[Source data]
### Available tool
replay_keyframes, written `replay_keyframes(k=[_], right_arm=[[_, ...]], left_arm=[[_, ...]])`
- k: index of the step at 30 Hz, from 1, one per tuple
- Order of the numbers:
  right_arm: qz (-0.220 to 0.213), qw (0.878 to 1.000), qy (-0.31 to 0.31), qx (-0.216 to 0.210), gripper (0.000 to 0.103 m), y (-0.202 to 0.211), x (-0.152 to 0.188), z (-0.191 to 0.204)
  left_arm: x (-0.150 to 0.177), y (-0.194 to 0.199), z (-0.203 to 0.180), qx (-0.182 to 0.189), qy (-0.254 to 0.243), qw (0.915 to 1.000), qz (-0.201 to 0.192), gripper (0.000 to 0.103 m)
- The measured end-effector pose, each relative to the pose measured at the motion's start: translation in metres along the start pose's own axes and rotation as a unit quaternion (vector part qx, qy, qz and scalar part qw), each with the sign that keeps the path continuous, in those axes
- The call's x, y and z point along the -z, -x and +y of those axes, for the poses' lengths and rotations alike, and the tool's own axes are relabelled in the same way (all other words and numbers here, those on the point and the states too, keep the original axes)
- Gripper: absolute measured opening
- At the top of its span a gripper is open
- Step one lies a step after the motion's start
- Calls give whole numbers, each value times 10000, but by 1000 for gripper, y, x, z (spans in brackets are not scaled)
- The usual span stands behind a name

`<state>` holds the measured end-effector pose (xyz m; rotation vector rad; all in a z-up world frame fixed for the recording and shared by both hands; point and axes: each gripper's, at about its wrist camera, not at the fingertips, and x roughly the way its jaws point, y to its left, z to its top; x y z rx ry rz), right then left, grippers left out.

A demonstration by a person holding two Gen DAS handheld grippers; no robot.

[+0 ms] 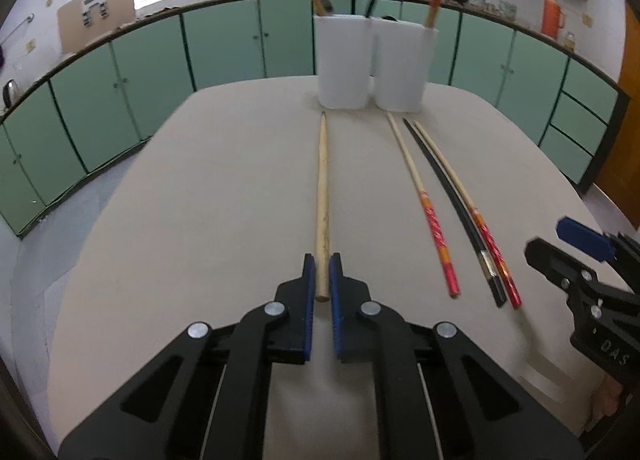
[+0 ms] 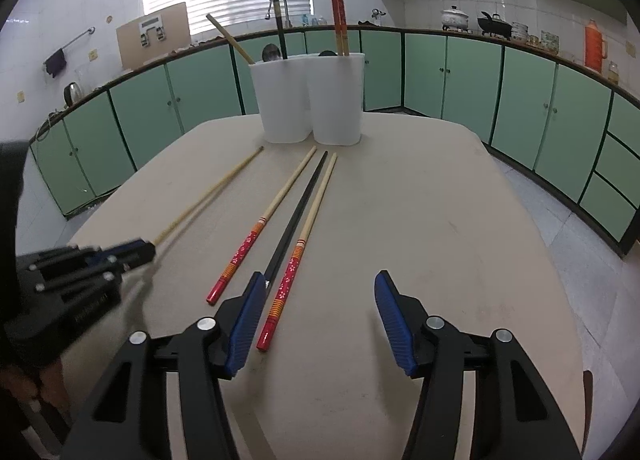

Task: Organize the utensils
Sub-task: 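Grasp the plain wooden chopstick with the left tool while the right tool moves to a red chopstick, then close the right tool on the red-patterned chopstick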

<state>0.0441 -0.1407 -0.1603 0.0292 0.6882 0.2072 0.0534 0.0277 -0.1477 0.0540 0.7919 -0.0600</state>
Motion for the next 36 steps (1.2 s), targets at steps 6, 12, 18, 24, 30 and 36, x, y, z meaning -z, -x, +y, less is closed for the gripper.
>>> replay_keyframes(k=[6,12,18,24,30,36], right_arm=[[82,10000,34,-22,51,-2,2,1],[285,9994,169,-107,38,-4,9,6],[315,9993,150,-132,38,-8,10,9],[320,9994,106,-11,35,-12,9,17],[396,9992,0,101,17,-16,10,17],[408,9985,-337,161,6,-17,10,3]], left_arm=[[-2,-9,15,-144,192,9997,99,6],[-2,-13,25,-132,367,9989,242,7],[-2,-14,24,-130,385,9989,234,7],[-3,-15,22,-92,330,9991,238,7],[-2,-13,24,-75,336,9991,227,7],[-1,-12,24,-75,277,9993,230,7]])
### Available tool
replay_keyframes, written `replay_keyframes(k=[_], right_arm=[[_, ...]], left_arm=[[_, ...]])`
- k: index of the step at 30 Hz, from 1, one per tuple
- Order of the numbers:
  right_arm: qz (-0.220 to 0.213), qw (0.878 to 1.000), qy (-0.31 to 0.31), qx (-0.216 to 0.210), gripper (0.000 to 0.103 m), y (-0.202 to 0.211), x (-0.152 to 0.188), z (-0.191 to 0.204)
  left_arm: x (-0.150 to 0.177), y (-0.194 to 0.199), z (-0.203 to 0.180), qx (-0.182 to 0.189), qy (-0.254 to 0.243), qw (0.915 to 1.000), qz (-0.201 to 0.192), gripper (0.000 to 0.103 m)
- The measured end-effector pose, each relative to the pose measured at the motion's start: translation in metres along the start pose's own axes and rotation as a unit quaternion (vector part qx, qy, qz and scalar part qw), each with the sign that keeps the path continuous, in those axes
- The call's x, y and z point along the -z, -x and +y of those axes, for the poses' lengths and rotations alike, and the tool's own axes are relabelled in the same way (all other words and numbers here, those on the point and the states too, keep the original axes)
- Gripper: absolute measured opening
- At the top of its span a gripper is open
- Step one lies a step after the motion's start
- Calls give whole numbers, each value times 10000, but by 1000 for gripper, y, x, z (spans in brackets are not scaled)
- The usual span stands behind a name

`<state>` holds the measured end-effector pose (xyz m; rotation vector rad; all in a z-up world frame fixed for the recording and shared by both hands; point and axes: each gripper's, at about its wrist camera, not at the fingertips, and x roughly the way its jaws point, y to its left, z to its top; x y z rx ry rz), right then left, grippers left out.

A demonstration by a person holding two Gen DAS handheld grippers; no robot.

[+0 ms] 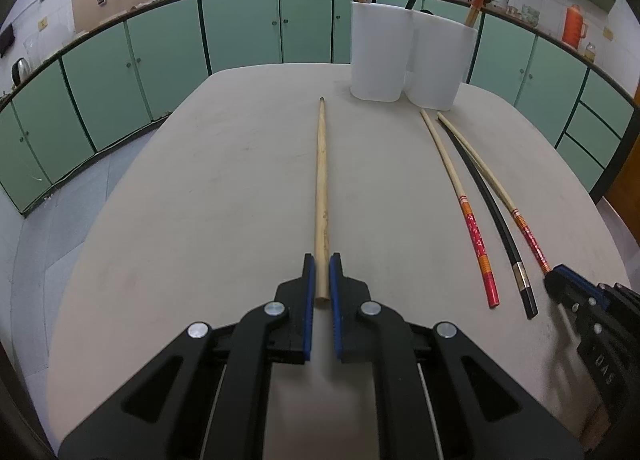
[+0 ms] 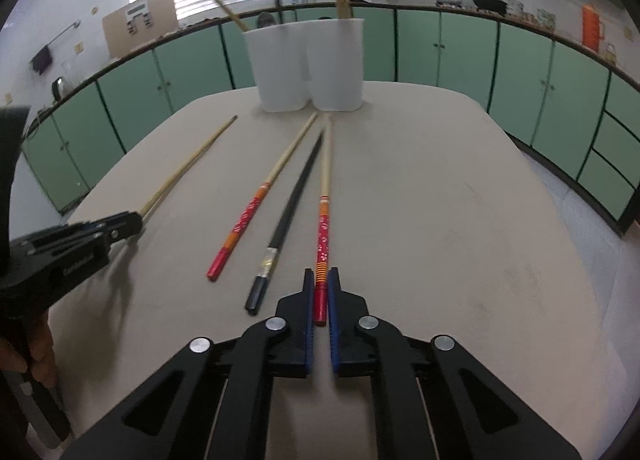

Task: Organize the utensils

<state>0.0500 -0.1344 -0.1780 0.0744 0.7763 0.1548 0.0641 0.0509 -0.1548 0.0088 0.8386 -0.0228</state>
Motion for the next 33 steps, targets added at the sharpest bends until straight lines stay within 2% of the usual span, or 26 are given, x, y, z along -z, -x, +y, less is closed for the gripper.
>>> replay_keyframes(k=[9,13,19,26,33], right_arm=[[-2,9997,29,-252,11,7,2,-10],[-5,9998,48,-180,19,10,5,-13],[7,9994,266,-217,20,13,10,-2],[-157,9998,-59,-106,20,18,8,-18],[-295,9993,162,-160,20,22,10,-9]], left_arm=[[0,3,4,8,-19,10000,-26,10],[2,4,7,11,22,10000,-38,13],[6,4,4,10,-3,10000,-6,18],[5,7,5,16,58,9999,-81,18],[7,12,5,-20,108,9997,-209,18]])
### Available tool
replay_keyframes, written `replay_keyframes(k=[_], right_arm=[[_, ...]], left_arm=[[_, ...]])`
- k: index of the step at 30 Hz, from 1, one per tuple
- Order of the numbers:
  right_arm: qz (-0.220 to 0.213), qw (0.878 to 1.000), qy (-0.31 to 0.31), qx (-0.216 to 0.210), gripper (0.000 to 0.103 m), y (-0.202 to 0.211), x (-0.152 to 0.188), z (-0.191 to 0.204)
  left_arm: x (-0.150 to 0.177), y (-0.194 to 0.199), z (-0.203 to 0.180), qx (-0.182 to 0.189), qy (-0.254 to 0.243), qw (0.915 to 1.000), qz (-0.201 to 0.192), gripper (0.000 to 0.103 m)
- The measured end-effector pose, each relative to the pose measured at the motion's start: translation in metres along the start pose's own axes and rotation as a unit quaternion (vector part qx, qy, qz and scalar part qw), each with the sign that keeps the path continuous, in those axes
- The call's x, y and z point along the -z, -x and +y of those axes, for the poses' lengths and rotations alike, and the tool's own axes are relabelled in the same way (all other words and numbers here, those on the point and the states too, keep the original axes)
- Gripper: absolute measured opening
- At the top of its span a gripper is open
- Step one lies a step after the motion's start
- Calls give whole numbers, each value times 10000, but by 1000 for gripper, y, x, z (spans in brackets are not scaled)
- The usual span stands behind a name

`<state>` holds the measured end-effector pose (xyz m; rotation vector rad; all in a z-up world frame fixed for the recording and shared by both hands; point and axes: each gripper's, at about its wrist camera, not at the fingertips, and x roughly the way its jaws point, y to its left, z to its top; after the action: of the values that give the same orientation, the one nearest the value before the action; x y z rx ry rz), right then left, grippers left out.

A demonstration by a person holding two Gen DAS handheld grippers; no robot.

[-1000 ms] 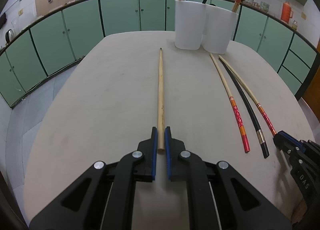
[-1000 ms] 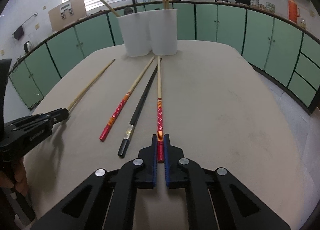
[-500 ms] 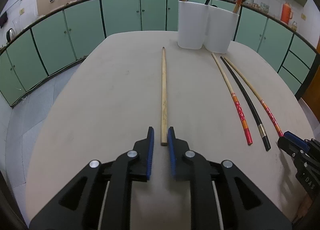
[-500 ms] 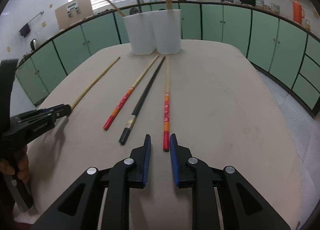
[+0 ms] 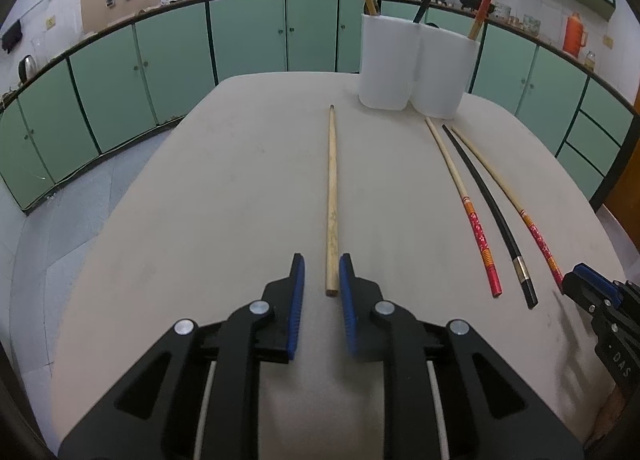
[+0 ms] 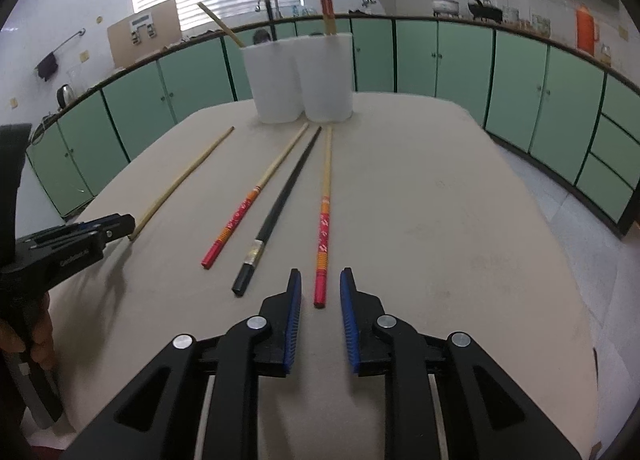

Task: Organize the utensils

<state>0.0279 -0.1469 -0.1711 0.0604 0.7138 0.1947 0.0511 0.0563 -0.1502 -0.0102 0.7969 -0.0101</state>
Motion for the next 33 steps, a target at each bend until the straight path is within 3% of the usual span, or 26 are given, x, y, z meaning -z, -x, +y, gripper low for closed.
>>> replay_keyframes(k=[9,24,33], right_arm=[[250,9997,-40,-46,20,-8,2,-2],[294,9996,27,1,17,-11,0,1],[295,9995,-79,-21,16,-12,-1,-3]], left_arm=[[-1,-3,4,12,10,9999,109,18],[2,-5,8,206,137,9996,121,31],[2,-6,7,239,97,9996,131,31]])
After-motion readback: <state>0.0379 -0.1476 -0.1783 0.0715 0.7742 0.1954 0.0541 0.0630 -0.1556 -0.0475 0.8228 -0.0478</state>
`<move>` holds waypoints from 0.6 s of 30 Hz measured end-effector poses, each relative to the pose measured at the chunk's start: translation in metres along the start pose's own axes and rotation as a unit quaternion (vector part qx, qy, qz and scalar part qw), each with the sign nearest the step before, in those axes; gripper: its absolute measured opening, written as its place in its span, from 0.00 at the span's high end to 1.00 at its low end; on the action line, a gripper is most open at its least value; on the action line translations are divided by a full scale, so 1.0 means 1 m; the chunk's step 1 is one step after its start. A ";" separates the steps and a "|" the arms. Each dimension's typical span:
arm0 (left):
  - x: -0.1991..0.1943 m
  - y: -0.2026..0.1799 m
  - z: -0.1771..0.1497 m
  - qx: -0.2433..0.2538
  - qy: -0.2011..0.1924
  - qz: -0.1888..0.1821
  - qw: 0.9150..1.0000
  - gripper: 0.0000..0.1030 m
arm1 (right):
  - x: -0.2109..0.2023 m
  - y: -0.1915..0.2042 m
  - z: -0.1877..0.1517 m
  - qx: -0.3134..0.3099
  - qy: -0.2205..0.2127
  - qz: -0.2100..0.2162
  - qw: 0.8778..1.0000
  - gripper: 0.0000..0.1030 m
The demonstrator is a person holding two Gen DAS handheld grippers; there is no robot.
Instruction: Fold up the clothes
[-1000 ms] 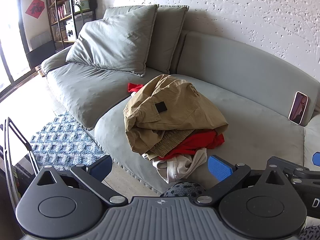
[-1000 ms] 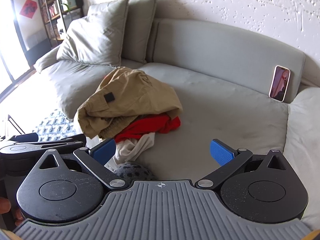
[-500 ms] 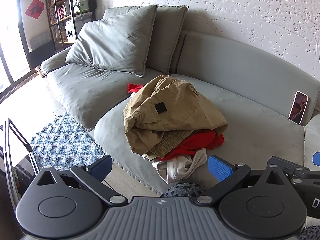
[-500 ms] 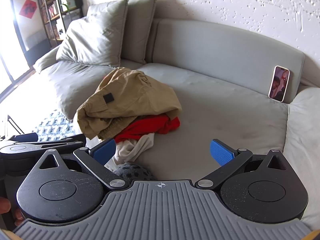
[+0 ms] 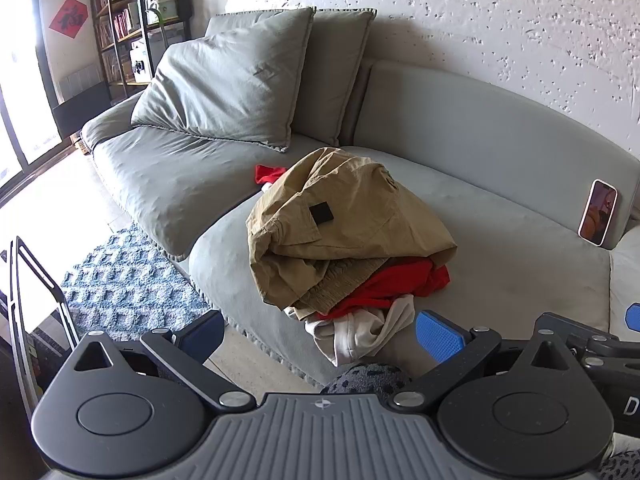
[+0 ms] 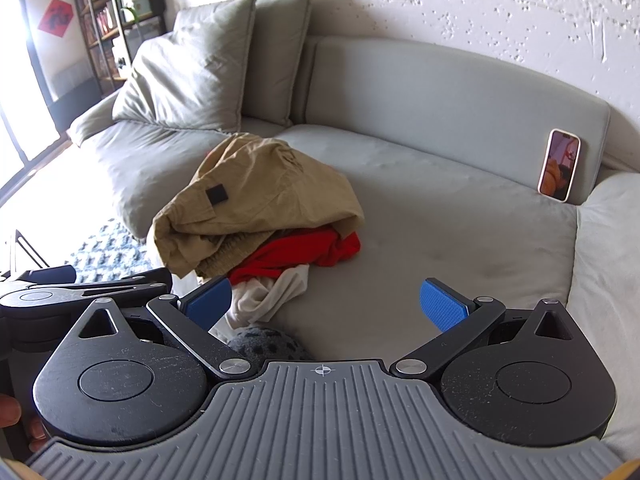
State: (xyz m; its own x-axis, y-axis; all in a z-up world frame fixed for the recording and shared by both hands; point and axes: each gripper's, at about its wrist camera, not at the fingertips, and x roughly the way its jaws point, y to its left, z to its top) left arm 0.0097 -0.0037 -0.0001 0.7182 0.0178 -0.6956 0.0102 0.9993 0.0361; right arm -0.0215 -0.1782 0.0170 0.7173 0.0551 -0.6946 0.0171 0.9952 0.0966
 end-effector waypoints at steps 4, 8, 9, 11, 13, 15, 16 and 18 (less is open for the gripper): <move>0.001 -0.001 0.000 0.001 0.002 0.000 1.000 0.01 | 0.001 0.000 -0.001 0.000 0.001 0.000 1.000 0.00; 0.003 -0.002 -0.001 0.001 0.005 0.001 1.000 0.01 | 0.004 0.000 -0.001 0.001 0.003 -0.001 1.000 0.00; 0.004 -0.002 -0.001 0.001 0.006 0.001 1.000 0.01 | 0.004 0.000 -0.001 0.001 0.004 -0.001 1.000 0.00; 0.006 -0.001 -0.001 0.000 0.007 0.001 1.000 0.01 | 0.006 -0.001 -0.001 0.001 0.005 -0.001 1.000 0.00; 0.012 0.001 -0.002 -0.004 0.011 -0.003 1.000 0.01 | 0.010 0.000 -0.002 0.000 0.006 -0.001 1.000 0.00; 0.019 0.005 -0.004 -0.011 0.017 -0.008 1.000 0.01 | 0.016 0.002 -0.002 -0.004 0.008 -0.001 1.000 0.00; 0.023 0.008 -0.006 -0.014 0.020 -0.011 1.000 0.01 | 0.021 0.004 -0.001 -0.008 0.009 -0.003 1.000 0.00; 0.035 0.015 -0.010 -0.022 0.025 -0.018 0.999 0.01 | 0.031 0.008 -0.001 -0.017 0.005 -0.006 1.000 0.00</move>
State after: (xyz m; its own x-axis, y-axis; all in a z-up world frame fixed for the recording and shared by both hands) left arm 0.0275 0.0125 -0.0310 0.6817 -0.0171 -0.7315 0.0040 0.9998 -0.0196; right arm 0.0003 -0.1682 -0.0040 0.7108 0.0444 -0.7020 0.0019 0.9979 0.0650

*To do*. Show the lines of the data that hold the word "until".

*Problem solution*.
Motion for the next 33 steps, targets added at the sharpest bends until straight lines stay within 2% of the usual span, or 26 are given, x, y, z along -z, -x, +y, less is closed for the gripper.
Motion for the next 33 steps, a target at each bend until the straight path is within 3% of the usual span, or 26 are given, x, y, z meaning -z, -x, +y, gripper low for closed.

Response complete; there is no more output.